For some reason I am the litmus paper – the one who sees through fake smiles and lies, the one who cannot understand why superficial people seem to do so well in life, the one who bears the burden of truth.

But there is karma. Hurting an animal, much like hurting a child, will bring its own consequences. The power to hurt frequently goes side by side with the power of money. Instead of making a small change for the better, people who can afford it prefer to make things better only for themselves. There is no tolerance, no patience, no empathy in this place. One day, they will know what it is like to feel as if a piece of your heart has been torn away. I won’t forget. Or forgive.

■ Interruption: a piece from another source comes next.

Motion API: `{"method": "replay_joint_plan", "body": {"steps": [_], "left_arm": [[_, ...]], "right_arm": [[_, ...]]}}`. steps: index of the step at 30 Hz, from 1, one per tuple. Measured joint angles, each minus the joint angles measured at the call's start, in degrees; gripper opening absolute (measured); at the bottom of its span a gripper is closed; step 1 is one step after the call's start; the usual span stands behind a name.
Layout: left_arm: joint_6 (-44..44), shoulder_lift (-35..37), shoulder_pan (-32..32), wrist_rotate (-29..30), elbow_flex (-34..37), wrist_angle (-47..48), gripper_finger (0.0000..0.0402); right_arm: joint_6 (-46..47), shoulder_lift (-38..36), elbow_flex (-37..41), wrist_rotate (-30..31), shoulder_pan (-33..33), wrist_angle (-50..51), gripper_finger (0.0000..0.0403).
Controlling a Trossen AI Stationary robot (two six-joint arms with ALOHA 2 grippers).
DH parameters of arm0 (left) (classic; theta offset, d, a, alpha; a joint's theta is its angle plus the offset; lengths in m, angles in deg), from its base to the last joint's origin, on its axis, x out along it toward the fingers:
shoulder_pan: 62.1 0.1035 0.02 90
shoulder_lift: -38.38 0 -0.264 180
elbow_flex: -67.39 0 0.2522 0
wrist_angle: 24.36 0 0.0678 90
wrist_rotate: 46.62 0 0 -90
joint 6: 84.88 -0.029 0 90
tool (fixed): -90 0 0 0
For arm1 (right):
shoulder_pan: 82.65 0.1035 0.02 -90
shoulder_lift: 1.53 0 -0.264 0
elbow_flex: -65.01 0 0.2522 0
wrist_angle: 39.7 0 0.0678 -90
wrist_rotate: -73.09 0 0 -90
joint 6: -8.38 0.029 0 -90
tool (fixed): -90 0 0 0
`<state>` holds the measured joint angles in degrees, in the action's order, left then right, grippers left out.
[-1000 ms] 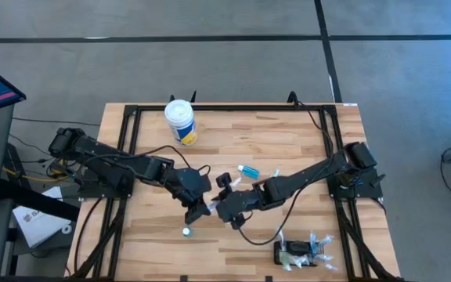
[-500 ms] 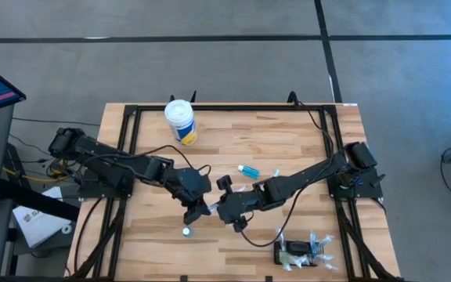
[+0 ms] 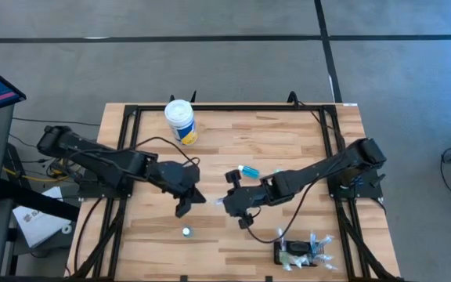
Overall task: Pick & Place toothbrushing station
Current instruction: Put the violet toothbrush into the wire organizer
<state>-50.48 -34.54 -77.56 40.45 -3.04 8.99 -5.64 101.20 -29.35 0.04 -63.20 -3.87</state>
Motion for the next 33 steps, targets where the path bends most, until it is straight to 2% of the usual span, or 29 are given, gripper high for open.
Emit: {"method": "replay_joint_plan", "body": {"steps": [5,18,27,33], "left_arm": [[0.2,2.7,-0.1,3.7,3.8,-1.9,0.0012],[-2.6,2.8,-1.9,5.5,8.6,-14.4,0.0015],[-3.4,2.8,-1.9,8.0,8.9,-15.7,0.0012],[-4.9,2.8,-1.9,8.9,8.9,-17.8,0.0012]], "right_arm": [[2.5,-5.0,5.2,-0.4,0.4,-2.8,0.0001],[6.4,-23.0,23.2,-0.2,6.5,-19.3,0.0000],[6.5,-34.3,37.0,4.5,12.9,-32.7,0.0000],[6.6,-39.8,42.1,6.1,16.3,-36.1,0.0000]]}}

 My children cried themselves to sleep for a week. Mahi still can’t talk about it. And I have never forgiven myself for not fighting more. I have wished more than once that I had the support to fight harder but I don’t. And that taught me one valuable lesson – your battles are your own and so is your journey. Being alone is just one more thing to get used to. Maybe that is why I miss my cat so very much. He loved me unconditionally. I won't get that again.